■ Required action: Transcribe the records in full.

■ Exercise input:
============

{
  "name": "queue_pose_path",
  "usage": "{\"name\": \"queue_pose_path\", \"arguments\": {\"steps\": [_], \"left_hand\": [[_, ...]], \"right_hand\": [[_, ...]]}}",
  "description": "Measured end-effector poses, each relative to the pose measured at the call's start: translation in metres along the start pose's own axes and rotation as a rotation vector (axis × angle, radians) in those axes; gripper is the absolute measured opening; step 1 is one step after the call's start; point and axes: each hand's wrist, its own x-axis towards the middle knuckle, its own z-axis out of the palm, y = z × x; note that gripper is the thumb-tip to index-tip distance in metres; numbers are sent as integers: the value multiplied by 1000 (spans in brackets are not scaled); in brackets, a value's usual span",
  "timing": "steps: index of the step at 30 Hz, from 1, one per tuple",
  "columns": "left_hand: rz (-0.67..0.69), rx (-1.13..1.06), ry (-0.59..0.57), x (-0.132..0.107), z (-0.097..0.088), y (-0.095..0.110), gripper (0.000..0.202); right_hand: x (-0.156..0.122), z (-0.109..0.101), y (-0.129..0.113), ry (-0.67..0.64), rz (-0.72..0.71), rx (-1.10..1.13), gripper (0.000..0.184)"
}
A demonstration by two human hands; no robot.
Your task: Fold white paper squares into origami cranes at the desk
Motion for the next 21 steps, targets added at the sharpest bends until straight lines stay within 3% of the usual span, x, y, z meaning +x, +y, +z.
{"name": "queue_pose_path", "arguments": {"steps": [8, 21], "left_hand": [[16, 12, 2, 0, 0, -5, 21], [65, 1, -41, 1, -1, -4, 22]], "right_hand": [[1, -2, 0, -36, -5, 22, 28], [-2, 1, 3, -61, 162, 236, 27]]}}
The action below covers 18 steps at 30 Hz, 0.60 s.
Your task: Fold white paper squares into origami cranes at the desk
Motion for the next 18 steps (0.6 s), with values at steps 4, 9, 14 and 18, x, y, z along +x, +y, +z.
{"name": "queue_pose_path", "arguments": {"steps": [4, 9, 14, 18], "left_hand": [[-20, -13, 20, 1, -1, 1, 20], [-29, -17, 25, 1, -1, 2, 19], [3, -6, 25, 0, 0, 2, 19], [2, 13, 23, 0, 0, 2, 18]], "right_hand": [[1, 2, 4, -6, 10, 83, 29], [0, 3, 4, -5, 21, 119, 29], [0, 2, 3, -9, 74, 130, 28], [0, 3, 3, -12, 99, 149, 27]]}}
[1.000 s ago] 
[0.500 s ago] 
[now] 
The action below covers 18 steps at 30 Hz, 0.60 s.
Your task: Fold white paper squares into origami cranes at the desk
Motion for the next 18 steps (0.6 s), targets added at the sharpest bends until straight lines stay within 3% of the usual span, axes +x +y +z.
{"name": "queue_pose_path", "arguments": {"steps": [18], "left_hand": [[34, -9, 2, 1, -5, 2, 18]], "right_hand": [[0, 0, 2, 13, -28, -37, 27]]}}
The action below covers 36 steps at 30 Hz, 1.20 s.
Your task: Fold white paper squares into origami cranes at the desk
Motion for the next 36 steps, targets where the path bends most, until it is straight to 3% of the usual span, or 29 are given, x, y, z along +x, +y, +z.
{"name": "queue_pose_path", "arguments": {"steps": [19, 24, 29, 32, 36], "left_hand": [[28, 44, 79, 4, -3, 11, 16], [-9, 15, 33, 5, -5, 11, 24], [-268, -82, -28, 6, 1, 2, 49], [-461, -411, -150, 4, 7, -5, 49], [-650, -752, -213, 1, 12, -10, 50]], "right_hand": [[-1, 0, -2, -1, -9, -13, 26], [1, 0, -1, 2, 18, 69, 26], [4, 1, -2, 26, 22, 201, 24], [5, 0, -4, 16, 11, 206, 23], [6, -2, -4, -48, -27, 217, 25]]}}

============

■ Response to this task:
{
  "name": "queue_pose_path",
  "usage": "{\"name\": \"queue_pose_path\", \"arguments\": {\"steps\": [_], \"left_hand\": [[_, ...]], \"right_hand\": [[_, ...]]}}",
  "description": "Measured end-effector poses, each relative to the pose measured at the call's start: translation in metres along the start pose's own axes and rotation as a rotation vector (axis × angle, radians) in those axes; gripper is the absolute measured opening; step 1 is one step after the call's start; point and axes: each hand's wrist, its own x-axis towards the middle knuckle, its own z-axis out of the palm, y = z × x; note that gripper is the thumb-tip to index-tip distance in metres; numbers are sent as integers: the value multiplied by 1000 (spans in brackets are not scaled); in brackets, a value's usual span",
  "timing": "steps: index of the step at 30 Hz, from 1, one per tuple",
  "columns": "left_hand: rz (-0.67..0.69), rx (-1.13..1.06), ry (-0.59..0.57), x (-0.132..0.107), z (-0.097..0.088), y (-0.095..0.110), gripper (0.000..0.202); right_hand: x (-0.156..0.122), z (-0.109..0.101), y (-0.129..0.113), ry (-0.67..0.64), rz (-0.72..0.71), rx (-1.10..1.13), gripper (0.000..0.184)"
}
A demonstration by two human hands; no robot.
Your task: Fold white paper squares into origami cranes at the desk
Motion for the next 21 steps, targets added at the sharpest bends until straight lines stay within 3% of the usual span, x, y, z meaning +x, +y, +z.
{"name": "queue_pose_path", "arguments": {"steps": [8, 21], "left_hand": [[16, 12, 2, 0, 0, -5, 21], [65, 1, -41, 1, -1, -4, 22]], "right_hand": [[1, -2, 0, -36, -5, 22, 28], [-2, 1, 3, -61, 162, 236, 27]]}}
The action below covers 18 steps at 30 Hz, 0.60 s.
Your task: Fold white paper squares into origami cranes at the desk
Motion for the next 18 steps (0.6 s), with values at steps 4, 9, 14 and 18, x, y, z along +x, +y, +z.
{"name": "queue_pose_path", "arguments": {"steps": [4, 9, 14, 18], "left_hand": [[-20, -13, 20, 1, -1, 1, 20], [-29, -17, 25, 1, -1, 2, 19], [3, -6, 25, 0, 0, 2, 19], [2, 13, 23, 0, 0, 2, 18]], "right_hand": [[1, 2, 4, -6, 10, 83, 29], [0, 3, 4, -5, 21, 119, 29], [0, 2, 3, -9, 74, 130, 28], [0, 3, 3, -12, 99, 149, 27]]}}
[1.000 s ago] 
[0.500 s ago] 
[now] 
The action below covers 18 steps at 30 Hz, 0.60 s.
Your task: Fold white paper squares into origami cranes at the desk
Motion for the next 18 steps (0.6 s), targets added at the sharpest bends until straight lines stay within 3% of the usual span, axes +x +y +z.
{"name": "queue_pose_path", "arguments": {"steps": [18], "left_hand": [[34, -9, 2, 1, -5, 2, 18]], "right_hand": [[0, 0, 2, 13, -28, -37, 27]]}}
The action below covers 36 steps at 30 Hz, 1.20 s.
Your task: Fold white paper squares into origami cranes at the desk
Motion for the next 36 steps, targets where the path bends most, until it is straight to 3% of the usual span, or 29 are given, x, y, z along +x, +y, +z.
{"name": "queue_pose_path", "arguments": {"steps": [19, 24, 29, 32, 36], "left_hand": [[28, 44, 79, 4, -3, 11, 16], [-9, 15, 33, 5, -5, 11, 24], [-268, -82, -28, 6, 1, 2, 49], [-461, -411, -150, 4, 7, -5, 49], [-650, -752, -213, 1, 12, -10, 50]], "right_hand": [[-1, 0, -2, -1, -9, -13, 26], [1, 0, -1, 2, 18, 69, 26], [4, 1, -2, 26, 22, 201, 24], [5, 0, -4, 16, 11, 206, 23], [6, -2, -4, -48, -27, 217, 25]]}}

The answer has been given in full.